Daerah HAUL GUS DUR

Perlu Kontemplasi dalam Meneladani Multi-Peran Gus Dur

Sen, 28 Desember 2020 | 09:30 WIB

Perlu Kontemplasi dalam Meneladani Multi-Peran Gus Dur

Gus Dur dalam sebuah lukisan. (Foto: Dok. NU Online)

Sukoharjo, NU Online
Menyikapi tradisi rutin haul KH Abdurrahman Wahid (Gus Dur), jangan sampai membuat kita terjebak dalam situasi dan euforia semata. Hendaknya kita juga melakukan upaya kontemplasi dalam meneladani multi peran Gus Dur di berbagai sektor kehidupan.


Hal tersebut disampaikan oleh Ketua Pergerakan Mahasiswa Islam Indonesia (PMII) Rayon Abdurrahman Wahid, Aditya Putra Darmawan, saat memberi sambutan pada forum Diskusi Bulan Gus Dur bertema ‘Menekuni Prinsip dan Meneladani Perilaku Gus Dur’ yang diinisiasi oleh PMII Rayon Abdurrahman Wahid berkolaborasi dengan Gusdurian dan Hungryngan Kunil, Ahad (27/12).


Kegiatan yang dilakukan secara tatap muka dengan menerapkan protokol kesehatan ini juga disiarkan secara daring melalui akun Instagram @pmii_rayonabdurrahmanwahid. Beberapa narasumber hadir di antaranya Ketua MUI Sukoharjo KH Abdullah Faishol, Pendeta GKI Kartasura Pdt Ayub Sektiyanto, dan Farhan Azizan sebagai pemantik. 


Selaku pemantik diskusi, Farhan Azizan dengan menyampaikan pandangan pribadinya terhadap sosok Gus Dur yang menurutnya sangat tekun belajar hingga menjadi sosok intelek yang matang. 


“Bagi saya, pemikiran Gus Dur akan selalu relevan untuk diterapkan di mana pun dan kapan pun,” tambah Farhan. 


Mengawali materi, Ketua MUI Sukoharjo KH Abdullah Faishol mengisahkan mengenai kenangan-kenangan lamanya tentang sosok Gus Dur muda. Baginya, Gus Dur muda sangat kritis dan aktif dalam forum-forum. 
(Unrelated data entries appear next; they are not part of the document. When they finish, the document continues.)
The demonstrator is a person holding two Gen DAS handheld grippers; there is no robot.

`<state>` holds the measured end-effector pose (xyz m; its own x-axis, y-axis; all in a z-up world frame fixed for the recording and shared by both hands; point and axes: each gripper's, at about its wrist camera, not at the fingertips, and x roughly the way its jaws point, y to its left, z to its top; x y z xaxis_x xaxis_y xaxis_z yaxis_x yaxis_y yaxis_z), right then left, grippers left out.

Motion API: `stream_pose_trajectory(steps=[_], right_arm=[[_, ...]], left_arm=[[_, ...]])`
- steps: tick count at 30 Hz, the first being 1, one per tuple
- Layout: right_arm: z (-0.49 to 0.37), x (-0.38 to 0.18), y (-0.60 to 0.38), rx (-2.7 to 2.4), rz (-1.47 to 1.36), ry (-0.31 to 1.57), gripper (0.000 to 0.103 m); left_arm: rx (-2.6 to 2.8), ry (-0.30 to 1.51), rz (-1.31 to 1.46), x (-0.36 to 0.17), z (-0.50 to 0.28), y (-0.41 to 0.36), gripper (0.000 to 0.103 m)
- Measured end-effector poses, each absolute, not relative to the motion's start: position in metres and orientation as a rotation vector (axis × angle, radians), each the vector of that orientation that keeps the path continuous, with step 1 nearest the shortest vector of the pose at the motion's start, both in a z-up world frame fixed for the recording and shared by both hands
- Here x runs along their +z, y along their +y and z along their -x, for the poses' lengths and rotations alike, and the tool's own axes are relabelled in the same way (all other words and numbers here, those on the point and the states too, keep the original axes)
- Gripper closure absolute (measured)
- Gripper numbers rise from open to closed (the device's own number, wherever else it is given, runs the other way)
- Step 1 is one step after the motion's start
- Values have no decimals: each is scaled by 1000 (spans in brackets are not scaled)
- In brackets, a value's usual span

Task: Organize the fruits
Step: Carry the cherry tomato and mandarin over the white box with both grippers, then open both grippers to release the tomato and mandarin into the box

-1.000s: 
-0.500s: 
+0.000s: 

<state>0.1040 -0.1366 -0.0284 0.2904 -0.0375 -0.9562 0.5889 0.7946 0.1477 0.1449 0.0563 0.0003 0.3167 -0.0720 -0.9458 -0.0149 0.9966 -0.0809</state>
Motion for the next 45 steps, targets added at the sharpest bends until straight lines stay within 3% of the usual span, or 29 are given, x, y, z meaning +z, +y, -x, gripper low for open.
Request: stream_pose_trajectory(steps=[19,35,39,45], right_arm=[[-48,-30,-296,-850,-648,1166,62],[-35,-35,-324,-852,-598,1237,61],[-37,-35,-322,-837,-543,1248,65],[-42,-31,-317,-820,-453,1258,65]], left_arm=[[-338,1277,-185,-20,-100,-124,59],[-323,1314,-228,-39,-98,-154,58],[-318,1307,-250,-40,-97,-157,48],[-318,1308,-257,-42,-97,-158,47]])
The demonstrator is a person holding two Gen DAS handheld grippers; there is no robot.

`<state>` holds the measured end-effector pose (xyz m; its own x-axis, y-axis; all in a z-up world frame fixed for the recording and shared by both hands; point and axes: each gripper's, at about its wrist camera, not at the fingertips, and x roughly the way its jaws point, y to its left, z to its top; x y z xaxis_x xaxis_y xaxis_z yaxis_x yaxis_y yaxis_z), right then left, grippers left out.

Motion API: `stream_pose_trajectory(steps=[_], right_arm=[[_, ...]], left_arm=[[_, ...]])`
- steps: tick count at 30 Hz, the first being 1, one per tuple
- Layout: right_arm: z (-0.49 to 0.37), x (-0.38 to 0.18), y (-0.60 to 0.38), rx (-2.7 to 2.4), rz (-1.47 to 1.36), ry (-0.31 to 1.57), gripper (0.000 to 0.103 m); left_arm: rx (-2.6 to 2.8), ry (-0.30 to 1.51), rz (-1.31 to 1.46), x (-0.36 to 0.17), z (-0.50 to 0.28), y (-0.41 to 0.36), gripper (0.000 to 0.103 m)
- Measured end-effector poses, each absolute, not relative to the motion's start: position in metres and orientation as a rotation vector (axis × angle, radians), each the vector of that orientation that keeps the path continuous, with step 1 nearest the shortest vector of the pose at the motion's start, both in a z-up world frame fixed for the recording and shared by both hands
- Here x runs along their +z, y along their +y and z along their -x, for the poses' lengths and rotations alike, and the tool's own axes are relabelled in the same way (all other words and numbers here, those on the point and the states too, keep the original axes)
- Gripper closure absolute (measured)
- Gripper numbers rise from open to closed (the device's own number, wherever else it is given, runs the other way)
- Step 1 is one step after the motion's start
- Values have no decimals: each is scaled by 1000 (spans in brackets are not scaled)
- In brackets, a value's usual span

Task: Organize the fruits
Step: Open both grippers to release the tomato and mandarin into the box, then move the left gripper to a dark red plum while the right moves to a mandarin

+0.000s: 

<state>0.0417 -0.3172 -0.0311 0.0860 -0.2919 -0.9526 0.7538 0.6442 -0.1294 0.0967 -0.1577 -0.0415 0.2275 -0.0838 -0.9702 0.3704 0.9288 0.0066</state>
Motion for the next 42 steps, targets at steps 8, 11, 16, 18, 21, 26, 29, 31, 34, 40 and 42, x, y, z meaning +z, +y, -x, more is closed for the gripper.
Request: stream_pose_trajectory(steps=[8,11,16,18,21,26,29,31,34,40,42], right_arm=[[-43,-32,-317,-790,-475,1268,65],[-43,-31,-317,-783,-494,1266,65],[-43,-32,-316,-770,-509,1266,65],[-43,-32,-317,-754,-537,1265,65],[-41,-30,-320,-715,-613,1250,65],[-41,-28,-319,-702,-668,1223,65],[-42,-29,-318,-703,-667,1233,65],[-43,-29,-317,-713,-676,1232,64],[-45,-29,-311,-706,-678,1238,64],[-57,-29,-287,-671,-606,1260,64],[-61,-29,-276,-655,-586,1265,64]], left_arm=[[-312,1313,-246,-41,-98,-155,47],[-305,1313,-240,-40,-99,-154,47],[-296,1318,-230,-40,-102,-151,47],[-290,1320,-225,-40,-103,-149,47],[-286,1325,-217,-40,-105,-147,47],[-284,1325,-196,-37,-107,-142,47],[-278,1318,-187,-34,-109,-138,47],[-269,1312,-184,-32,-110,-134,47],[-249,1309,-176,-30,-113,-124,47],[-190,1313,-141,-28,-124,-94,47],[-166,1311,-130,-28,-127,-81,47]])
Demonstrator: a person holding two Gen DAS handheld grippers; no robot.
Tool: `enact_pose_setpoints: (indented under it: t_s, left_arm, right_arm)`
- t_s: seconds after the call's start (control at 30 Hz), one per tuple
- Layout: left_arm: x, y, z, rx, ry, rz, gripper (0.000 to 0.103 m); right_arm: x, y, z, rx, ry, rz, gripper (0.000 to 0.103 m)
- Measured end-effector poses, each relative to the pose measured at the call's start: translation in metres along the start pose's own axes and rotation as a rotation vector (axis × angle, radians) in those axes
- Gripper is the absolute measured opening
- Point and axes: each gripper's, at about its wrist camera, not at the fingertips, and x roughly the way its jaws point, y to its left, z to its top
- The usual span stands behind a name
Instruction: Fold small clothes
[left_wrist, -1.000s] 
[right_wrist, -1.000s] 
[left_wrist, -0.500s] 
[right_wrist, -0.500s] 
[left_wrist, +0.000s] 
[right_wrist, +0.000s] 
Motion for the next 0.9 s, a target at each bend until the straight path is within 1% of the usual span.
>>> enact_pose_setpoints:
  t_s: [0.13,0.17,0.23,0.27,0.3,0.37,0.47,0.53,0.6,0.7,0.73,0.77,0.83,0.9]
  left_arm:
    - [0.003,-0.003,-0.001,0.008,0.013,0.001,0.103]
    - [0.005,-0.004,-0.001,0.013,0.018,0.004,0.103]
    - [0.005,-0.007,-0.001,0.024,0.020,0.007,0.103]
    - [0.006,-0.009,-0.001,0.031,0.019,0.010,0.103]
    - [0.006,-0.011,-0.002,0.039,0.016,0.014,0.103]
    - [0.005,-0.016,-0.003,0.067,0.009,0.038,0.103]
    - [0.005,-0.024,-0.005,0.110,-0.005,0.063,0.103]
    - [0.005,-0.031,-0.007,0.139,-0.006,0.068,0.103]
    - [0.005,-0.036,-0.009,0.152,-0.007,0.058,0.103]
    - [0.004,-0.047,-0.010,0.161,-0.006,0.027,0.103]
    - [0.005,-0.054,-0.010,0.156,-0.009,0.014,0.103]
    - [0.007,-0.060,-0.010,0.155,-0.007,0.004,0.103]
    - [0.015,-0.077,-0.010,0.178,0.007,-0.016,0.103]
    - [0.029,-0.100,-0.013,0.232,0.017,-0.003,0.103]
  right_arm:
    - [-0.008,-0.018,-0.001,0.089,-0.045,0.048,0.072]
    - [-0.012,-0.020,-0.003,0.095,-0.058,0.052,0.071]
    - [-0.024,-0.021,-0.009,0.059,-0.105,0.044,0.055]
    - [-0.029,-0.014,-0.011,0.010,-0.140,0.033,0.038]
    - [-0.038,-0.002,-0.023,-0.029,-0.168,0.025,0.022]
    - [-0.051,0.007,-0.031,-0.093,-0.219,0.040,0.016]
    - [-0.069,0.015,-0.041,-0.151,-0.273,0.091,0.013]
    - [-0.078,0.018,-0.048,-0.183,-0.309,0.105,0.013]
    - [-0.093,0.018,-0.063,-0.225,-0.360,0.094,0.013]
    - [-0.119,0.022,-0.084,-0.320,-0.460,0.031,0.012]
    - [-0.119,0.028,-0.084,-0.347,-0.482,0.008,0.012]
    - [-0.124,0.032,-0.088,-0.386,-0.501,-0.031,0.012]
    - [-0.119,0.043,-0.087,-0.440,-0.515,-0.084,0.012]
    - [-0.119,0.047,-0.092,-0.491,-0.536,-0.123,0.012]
“Bahkan semasa masih nyantri kepada KH Ali Maksum di Krapyak, Gus Dur sudah habis melahap buku-buku karya Karl Marx, seperti Das Capital dan lainnya,” jelas Kiai Faishol.


Tokoh intelektual
Menurut Rais Syuriyah PCNU Kabupaten Sukoharjo tersebut, Gus Dur bukan lagi hanya tokoh agama dan perdamaian saja. Gus Dur lebih dari pantas untuk disebut juga sebagai tokoh intelektual. 


Hal tersebut juga dibenarkan oleh Pdt Ayub Sektiyanto. Ia mengungkapkan kekagumannya pada sosok Gus Dur yang begitu kaya dan maju dalam pemikiran-pemikirannya. Ia bahkan menyejajarkan Gus Dur dengan Leo Tolstoy, Ernest Hemingway, dan juga tokoh-tokoh dunia lainnya. 


“Ternyata, penyebab kekayaan dan kemajuan pemikiran tersebut adalah dari kebiasaan Gus Dur yang rajin membaca buku dari berbagai sumber, maupun berbagai jenis kajian,” tambah Pendeta GKI Kartasura tersebut. 


Baginya, intelektual yang matang tersebutlah yang menjadikan Gus Dur sebagai sosok yang berpikiran terbuka dan senantiasa kritis menanggapi segala hal.


“Maka, sifat keteladanan Gus Dur yang penting untuk dijaga dan dilestarikan adalah ketekunannya membangun nalar kritis dengan banyak membaca berbagai literatur,” jelasnya lagi menutup sesi.


Di akhir forum, Farhan Azizan sebagai pemantik kembali menambahi pandangannya terhadap kekritisan Gus Dur. “Gus Dur sangat tawazun. Dulu sepulang dari Baghdad, Gus Dur tidak ragu untuk mengkritisi kebijakan-kebijakan Orde Baru,” pungkasnya.